#15. RÄStV

Sind die neuen Rundfunkbeiträge verfassungswidrig?

von , 2.9.12

Der Passauer Jurist Ermano Geuer hat sich unlängst eine gewisse mediale Aufmerksamkeit verschafft, indem er gegen die Reform des Rundfunkgebührenrechts, die zum 01.01.2013 in Kraft treten soll, eine sog. Popularklage zum Bayerischen Verfassungsgerichtshof erhoben hat.

In Bayern kann grundsätzlich jeder, der eine Vorschrift des Landesrechts für unvereinbar mit der bayerischen Verfassung hält, eine solche Popularklage erheben. Und genau mit diesem Instrumentarium versucht Geuer, die Neuregelung des Rundfunkbeitragsstaatsvertrags 2013 zu Fall zu bringen. Dieses Vorhaben ist keineswegs abwegig, nachdem bereits der renommierte Verfassungsrechtler Christoph Degenhart – allerdings im Rahmen eines Auftragsgutachtens – die Reform als verfassungswidrig eingestuft hat.
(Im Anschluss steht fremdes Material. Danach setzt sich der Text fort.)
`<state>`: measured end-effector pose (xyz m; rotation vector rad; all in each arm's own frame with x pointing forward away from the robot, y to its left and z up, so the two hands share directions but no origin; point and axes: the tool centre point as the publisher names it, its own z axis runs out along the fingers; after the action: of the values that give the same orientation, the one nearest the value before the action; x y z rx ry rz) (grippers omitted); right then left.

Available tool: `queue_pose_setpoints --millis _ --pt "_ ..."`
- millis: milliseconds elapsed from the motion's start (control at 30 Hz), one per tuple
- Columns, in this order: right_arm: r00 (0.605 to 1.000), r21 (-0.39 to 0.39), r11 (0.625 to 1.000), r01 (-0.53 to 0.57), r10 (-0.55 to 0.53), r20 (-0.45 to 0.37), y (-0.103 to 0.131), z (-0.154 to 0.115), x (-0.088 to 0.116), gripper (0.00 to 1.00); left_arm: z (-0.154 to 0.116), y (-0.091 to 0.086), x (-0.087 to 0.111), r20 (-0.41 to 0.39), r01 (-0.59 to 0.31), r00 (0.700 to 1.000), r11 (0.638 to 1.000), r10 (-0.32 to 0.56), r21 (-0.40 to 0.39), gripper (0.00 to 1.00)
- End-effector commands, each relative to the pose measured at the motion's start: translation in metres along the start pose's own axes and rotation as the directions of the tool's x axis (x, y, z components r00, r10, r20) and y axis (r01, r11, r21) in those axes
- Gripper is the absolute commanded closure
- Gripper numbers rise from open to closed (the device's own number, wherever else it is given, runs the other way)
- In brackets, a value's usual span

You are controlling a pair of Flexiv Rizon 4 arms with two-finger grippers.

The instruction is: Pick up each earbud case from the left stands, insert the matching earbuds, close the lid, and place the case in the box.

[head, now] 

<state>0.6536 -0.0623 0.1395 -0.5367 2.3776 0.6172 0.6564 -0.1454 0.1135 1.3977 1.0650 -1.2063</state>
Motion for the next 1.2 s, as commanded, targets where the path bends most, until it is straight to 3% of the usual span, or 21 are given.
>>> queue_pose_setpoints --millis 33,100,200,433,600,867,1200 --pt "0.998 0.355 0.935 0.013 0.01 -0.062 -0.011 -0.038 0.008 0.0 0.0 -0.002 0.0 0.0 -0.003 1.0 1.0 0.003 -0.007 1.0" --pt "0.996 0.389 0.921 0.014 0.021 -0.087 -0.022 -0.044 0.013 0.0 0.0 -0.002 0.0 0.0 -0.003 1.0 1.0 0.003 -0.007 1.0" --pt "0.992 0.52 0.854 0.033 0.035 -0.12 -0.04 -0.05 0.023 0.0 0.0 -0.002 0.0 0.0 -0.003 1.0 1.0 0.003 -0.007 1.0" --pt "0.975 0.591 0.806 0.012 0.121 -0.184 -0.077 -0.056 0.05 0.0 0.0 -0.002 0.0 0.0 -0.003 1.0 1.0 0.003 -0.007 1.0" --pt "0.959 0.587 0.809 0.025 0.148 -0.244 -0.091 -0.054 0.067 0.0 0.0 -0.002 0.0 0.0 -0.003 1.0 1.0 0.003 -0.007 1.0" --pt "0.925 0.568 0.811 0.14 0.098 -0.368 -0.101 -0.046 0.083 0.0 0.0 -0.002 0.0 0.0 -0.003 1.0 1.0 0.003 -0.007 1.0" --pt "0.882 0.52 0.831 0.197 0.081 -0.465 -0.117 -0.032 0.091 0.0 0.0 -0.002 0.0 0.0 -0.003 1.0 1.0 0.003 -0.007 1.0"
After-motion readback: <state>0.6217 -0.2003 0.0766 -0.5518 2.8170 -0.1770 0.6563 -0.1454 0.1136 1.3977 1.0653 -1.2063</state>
Die Argumentation in der Klageschrift vom  25.05.2012, die mir vorliegt, erscheint durchaus stichhaltig.

Geuer rügt zunächst einen Verstoß gegen den Gleichheitssatz, insbesondere, dass diejenigen, die über Rundfunkgeräte verfügen, und diejenigen, die keine Rundfunkgeräte besitzen, gleichermaßen zu der Beitragspflicht herangezogen werden. Diese Ungleichbehandlung verstärkt sich nach Ansicht Geuers gegenüber Unternehmern sogar noch, weil für Inhaber von Betriebsstätten zusätzlich das sachfremde Kriterium der Anzahl der Beschäftigten herangezogen wird.

Geuer vertritt die Ansicht, dass es für Betroffene möglich bleiben muss, sich auf das Nichtvorhandensein von Rundfunkgeräten zu berufen.

Spannend ist ein weiteres Argument Geuers: Er hält den “Rundfunkbeitrag” in Wirklichkeit für eine Steuer, und zwar für eine sog. Zwecksteuer. Laut Geuer stellen die Beiträge gerade keine Gegenleistung für die Nutzung bzw. Nutzungsmöglichkeit von Rundfunkprogrammen dar, weil es auf diese Nutzung bzw. Nutzungsmöglichkeit überhaupt nicht mehr ankommt.

Die Bundesländer haben aber für eine solche Zwecksteuer keine Gesetzgebungskompetenz, diese liegt vielmehr beim Bund, weshalb der Staatsvertrag nach Ansicht Geuers auch formell verfassungswidrig ist.

Der Staatsvertrag verstößt nach Ansicht Geuers außerdem gegen die Berufsfreiheit der Betriebsstätteninhaber, denn der Unternehmer hat keine Möglichkeit mehr, sich der Rundfunkgebührenfinanzierung zu entziehen. Er muss nämlich auch dann bezahlen, wenn in seinem Betrieb überhaupt keine Rundfunkempfangsgeräte vorhanden sind, und eine Vermutung für den Empfang von Rundfunkprogrammen besteht in Betrieben sicherlich weit weniger als in Privathaushalten. An dieser Stelle wird das Argument Geuers, dass es sich in Wirklichkeit um eine Steuer handele, wohl am deutlichsten: Der Unternehmer zahlt im Regelfall nicht für die tatsächliche Möglichkeit, Rundfunk empfangen zu können.

Geuer macht ferner geltend, dass die Regelung in § 8 RBeitrStV die informationelle Selbstbestimmung der Wohnungsinhaber und Betriebsstätteninhaber verletzt, weil durch die Vorschrift faktisch eine Meldepflicht gegenüber der GEZ geschaffen wird. Eine Erfassung sämtlicher Wohnungen, Betriebsstätten und dienstlicher Kraftfahrzeuge ist nach Ansicht Geuers aber nicht zulässig, um die letztlich im Interesse der Rundfunknutzer und damit der Grundrechtsträger liegende Finanzierung des öffentlich-rechtlichen Rundfunks zu sichern.

Man darf auf den Ausgang dieses Verfahrens gespannt sein. Sollte der Bayerische Verfassungsgerichtshof den Staatsvertrag nicht kippen, besteht für unmittelbar Betroffene freilich immer noch die Möglichkeit Verfassungsbeschwerde zum BVerfG zu erheben.